Tice barely fits in the unaltered gown these days, given that she has lost more than 15 pounds since last year’s dinner. But sartorial matters aren’t a real concern. Her mission is to raise attention among the city’s power set to bring back her journalist son, AUSTIN TICE, who has been held in captivity in Syria for more than 10 years.

“It’s okay for me to not look entirely pulled together, because I’m entirely pulled apart,” Tice said in an interview. She isn’t enthusiastic about going, but she accepted the invitation from The Washington Post because “I just do whatever I’m called to do.”

She said it was fun walking the red carpet last year, although “none of the photographers got excited” by her presence — she had entered somewhere between KIM KARDASHIAN and another celebrity.

Debra Tice, whose son Austin Tice has been held in captivity in Syria for more than 10 years, at the 2022 White House Correspondents' Dinner.

Debra Tice at the 2022 White House Correspondents' Dinner. | Screenshot/NBC News

Less than two days after last year’s dinner, where then-WHCA president STEVEN PORTNOY recognized her from the podium, Tice returned to Washington to meet with President JOE BIDEN for 45 minutes in the Oval Office about the U.S. government’s efforts to rescue her son.
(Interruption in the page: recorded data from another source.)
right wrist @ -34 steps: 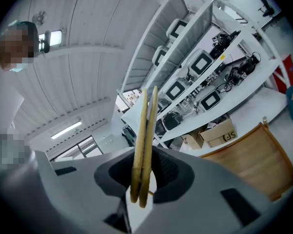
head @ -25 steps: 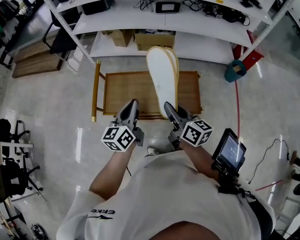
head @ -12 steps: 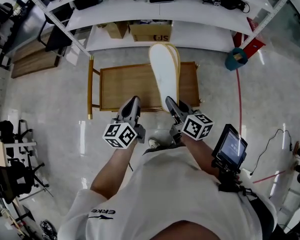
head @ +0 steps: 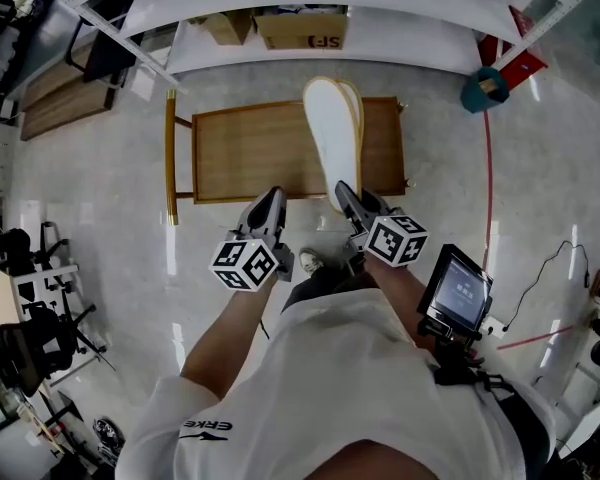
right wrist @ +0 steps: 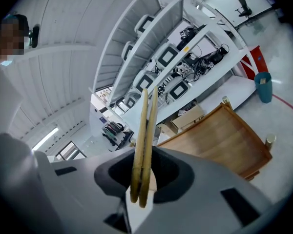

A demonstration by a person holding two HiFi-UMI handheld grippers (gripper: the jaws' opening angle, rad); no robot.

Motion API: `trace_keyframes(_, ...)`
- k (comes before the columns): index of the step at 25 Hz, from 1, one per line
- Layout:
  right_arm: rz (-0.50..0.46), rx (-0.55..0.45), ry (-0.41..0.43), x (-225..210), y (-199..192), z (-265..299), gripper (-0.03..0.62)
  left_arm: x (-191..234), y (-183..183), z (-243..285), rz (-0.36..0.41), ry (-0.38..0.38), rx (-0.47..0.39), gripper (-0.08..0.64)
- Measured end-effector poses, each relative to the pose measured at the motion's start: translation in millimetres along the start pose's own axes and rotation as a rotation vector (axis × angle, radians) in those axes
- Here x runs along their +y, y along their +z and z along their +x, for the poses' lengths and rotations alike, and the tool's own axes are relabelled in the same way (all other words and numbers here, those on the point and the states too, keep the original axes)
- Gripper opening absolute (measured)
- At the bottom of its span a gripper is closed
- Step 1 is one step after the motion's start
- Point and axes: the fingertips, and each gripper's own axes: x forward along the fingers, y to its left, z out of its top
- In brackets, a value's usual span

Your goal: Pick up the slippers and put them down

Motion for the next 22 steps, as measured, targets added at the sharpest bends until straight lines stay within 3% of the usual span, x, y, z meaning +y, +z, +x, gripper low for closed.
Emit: trace_keyframes(22, 0.134, 0.154, -0.174, -119, -80, 46, 0.071, 36, -62, 32, -0.044, 0.062, 0.130, 0.003)
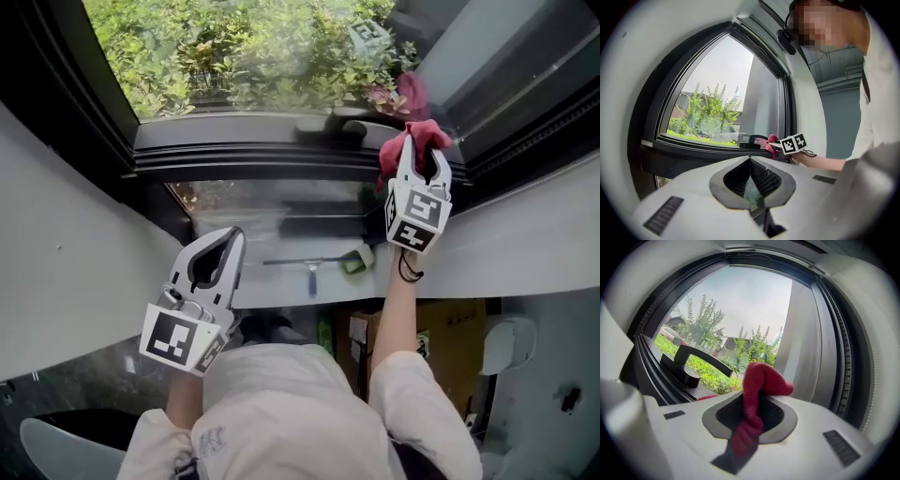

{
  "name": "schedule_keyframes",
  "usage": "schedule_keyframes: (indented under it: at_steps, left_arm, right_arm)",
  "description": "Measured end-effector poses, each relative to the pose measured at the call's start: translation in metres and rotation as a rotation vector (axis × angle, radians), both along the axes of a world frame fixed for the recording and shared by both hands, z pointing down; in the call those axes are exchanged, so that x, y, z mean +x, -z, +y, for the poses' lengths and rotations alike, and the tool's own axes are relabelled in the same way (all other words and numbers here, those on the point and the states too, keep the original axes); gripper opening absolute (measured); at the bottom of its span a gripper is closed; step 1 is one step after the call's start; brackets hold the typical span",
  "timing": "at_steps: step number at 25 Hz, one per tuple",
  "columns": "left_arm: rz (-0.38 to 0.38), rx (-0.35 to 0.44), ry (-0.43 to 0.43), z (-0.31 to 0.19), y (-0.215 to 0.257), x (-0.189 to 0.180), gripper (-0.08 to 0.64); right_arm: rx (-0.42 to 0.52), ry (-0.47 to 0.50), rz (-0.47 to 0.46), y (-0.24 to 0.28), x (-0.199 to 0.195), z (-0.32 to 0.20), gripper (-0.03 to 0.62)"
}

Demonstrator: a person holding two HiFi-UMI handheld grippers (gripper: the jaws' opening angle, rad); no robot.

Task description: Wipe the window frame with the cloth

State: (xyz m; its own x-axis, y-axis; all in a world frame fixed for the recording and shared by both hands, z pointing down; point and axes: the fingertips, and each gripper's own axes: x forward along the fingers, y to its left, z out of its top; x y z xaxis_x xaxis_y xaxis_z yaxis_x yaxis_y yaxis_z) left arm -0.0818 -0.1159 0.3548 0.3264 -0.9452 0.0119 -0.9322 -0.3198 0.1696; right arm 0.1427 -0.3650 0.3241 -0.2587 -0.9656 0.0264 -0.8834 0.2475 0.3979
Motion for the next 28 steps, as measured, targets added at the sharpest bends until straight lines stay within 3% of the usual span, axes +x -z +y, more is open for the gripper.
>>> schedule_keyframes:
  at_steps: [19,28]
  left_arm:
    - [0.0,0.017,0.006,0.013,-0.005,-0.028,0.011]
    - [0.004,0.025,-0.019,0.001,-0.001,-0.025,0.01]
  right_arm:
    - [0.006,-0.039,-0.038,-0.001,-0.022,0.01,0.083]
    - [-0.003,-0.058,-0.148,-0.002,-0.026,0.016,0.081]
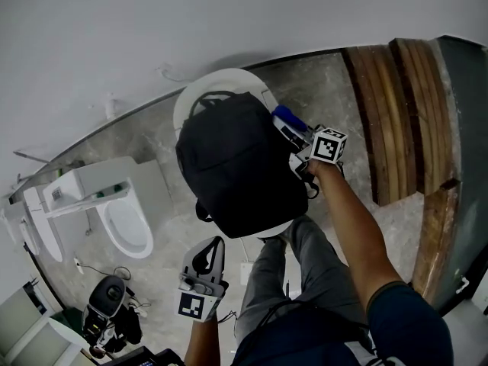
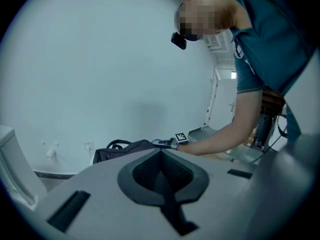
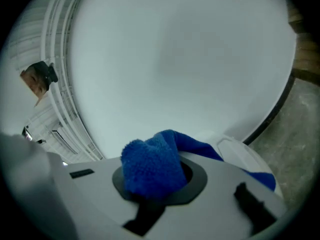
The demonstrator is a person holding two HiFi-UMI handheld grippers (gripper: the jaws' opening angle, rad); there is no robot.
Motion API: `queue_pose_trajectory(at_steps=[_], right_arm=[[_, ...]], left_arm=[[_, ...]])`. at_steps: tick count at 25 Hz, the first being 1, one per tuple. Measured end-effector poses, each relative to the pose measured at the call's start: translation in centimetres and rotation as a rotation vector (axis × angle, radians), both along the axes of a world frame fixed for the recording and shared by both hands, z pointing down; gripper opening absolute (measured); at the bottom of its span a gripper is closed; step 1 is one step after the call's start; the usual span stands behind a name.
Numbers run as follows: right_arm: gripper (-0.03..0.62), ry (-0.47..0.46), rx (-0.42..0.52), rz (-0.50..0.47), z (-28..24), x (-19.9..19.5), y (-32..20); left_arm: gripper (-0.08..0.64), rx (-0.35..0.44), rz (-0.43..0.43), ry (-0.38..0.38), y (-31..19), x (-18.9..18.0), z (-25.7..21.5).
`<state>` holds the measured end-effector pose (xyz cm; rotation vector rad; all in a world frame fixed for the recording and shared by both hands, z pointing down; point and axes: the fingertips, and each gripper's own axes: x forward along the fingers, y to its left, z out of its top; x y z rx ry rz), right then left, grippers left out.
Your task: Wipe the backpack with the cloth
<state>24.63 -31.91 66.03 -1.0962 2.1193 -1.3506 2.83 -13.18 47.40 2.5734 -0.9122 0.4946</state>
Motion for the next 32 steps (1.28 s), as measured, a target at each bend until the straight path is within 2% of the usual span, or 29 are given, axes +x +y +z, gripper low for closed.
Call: queue_pose_trajectory(at_steps=[3, 11, 13, 17, 19, 23, 26, 30, 32], right_arm=[[0.02, -0.003, -0.005, -0.064, -0.6, -0.9, -3.6], [0.02, -0.011, -0.124, -0.243, 2.1, -2.6, -8.4], [0.02, -0.027, -0.142, -0.243, 2.3, -2.4, -8.3], [0.02, -0.098, -0.188, -0.173, 4.4, -1.2, -6.4], [0.02, -0.103, -0.215, -0.188, 5.4, -1.1, -7.3], [0.02, 0.034, -0.191, -0.359, 4.4, -3.0, -10.7], [0.02, 0.139, -0.161, -0.512, 3.4, -5.0, -11.3], [0.02, 0.395, -0.099, -0.74, 3.0, -8.2, -12.2], [0.02, 0.513, -0.081, -0.818, 3.4, -9.7, -12.7]], left_arm=[[0.003, 0.002, -0.031, 0.002, 0.1, -1.0, 0.0], [0.003, -0.002, -0.099, 0.005, 0.6, -3.4, 0.8], [0.003, -0.002, -0.116, 0.013, 0.7, -3.5, 0.9], [0.003, -0.008, -0.12, 0.014, 1.2, -3.6, 0.8], [0.003, -0.006, -0.126, 0.01, 1.3, -3.7, 0.8], [0.003, -0.009, -0.157, 0.007, 1.3, -4.1, 1.3], [0.003, -0.015, -0.167, 0.013, 1.6, -4.0, 1.6], [0.003, -0.016, -0.188, 0.033, 1.5, -4.1, 1.9], [0.003, -0.012, -0.208, 0.048, 1.4, -4.5, 2.0]])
She called it a “very serious” and “amazing” meeting. But she also said she isn’t impressed with what’s been done since.

“If my son is not in my arms, it’s not enough,” she said. “Whatever it is.”

During her meeting with the president, she said Biden ordered senior officials to meet with Syrian government members to learn what they wanted in exchange for her son. But whatever progress that may have happened since has taken place behind the scenes.

Tice said she has been in touch frequently with “all of the initial agencies." She met Friday with White House officials to get an update, according to an administration official familiar with the meeting. Yet, Tice continues to be despondent about her son. While the U.S. government has said it believes he’s alive, the Syrian government claims it doesn’t know where he is.

“It’s very difficult to resolve an issue in the absence of communication,” Tice said, urging the U.S. to pursue diplomacy as much as possible with the Syrian regime.

Austin Tice, a former Marine Corps officer, was freelancing for McClatchy and the Post when he was kidnapped in August 2012.

“The Tice family deserves to be reunited with Austin immediately — every day apart is too long,” National Security Council spokesperson JOHN KIRBY told West Wing Playbook. “We continue to call on Syria to end this and help us bring Austin home. We have repeatedly asked the government of Syria to work with us so that we can bring Austin home, and we will continue to pursue every avenue until we are successful.”

Debra Tice said she regrets not flying immediately to Damascus to help locate her son after he disappeared. She later lived for almost three months in Syria to meet as many people as possible to try to bring him back.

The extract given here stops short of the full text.